Pharmacokinetics of sulfamethoxazole--trimethoprim combination during chronic peritoneal dialysis: effect of peritonitis.

The pharmacokinetics of the fixed combination trimethoprim sulfamethoxazole (TMP--SMZ), including peritoneal transfer, has been studied in patients with end-stage renal disease treated by peritoneal dialysis, intermittent in 18 cases and continuous ambulatory dialysis in 6 cases.

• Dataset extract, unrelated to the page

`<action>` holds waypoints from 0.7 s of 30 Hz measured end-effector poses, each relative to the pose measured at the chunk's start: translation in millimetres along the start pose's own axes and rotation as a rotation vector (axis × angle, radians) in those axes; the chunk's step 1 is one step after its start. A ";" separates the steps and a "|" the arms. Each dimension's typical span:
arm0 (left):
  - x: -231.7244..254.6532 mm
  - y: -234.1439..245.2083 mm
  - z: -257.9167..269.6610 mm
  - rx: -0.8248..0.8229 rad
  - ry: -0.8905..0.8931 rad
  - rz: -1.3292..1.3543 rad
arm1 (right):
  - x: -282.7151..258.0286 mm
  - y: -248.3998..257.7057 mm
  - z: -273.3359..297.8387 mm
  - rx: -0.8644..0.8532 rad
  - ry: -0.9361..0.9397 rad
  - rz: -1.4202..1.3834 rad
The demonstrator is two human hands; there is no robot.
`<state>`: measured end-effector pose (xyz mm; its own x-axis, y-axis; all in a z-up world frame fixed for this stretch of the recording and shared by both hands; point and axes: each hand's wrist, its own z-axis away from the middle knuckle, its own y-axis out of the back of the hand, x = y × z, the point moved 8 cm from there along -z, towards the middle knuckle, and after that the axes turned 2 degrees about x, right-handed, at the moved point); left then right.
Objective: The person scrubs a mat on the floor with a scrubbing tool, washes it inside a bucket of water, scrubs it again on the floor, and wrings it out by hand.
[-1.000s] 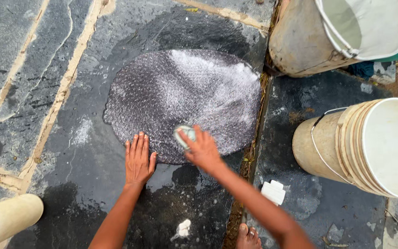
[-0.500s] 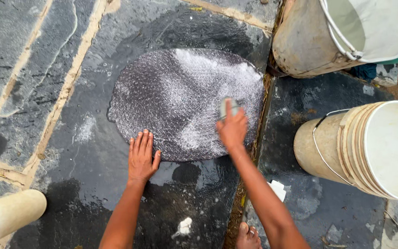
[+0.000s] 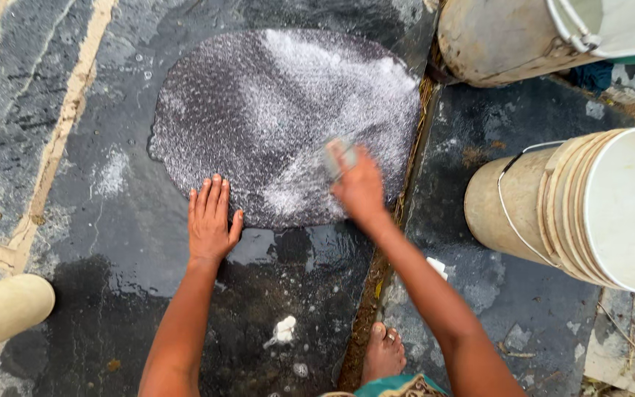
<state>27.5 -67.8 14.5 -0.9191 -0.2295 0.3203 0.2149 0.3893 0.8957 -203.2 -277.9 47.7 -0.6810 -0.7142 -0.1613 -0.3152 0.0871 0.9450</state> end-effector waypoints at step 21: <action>2.8 9.4 -7.7 0.006 0.005 -0.012 | -100.1 -39.5 -106.6 -0.335 0.238 -0.091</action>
<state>29.5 -71.6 26.2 -0.9200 -0.2382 0.3111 0.2020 0.3919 0.8975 -52.1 -283.9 56.8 -0.4763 -0.8524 -0.2156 -0.1081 -0.1866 0.9765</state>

After a single oral dose of TMP 4 mg and SMZ 20 mg per kg, peak serum levels of approximately 2.0 micrograms/ml TMP and 28 micrograms/ml SMZ were achieved at 4 hours for TMP, and at 6 hours for SMZ. The protein binding of TMP was 34.7 +/- 1.1% and its distribution volume was 2.2 +/- 0.51/kg. Total plasma clearance of TMP was 66.2 +/- 11.5 ml/min, peritoneal dialysance was 5.1 +/- 0.5 ml/min, and renal clearance was negligible. The protein binding of SMZ was 48.0 +/- 1.4% and the distribution volume was 0.55 +/- 0.071/kg. Total plasma clearance of SMZ was 26.2 +/- 5.7 ml/min, peritoneal dialysance was 1.2 +/- 0.2 ml/min, and renal clearance was negligible. The half lives of TMP and SMZ were 23.7 +/- 4.0 h and 18.1 +/- 3.5 h, respectively. The peritoneal dialysance both of TMP and SMZ after oral administration was very low. In contrast the absorption after intra-peritoneal administration is high. Peritoneal absorption was increased during peritonitis. In patients with peritonitis, the intra-peritoneal administration of TMP-SMZ resulted in an immediate high local concentration, and a serum concentration of both drugs in the therapeutic range within 6 to 12 h.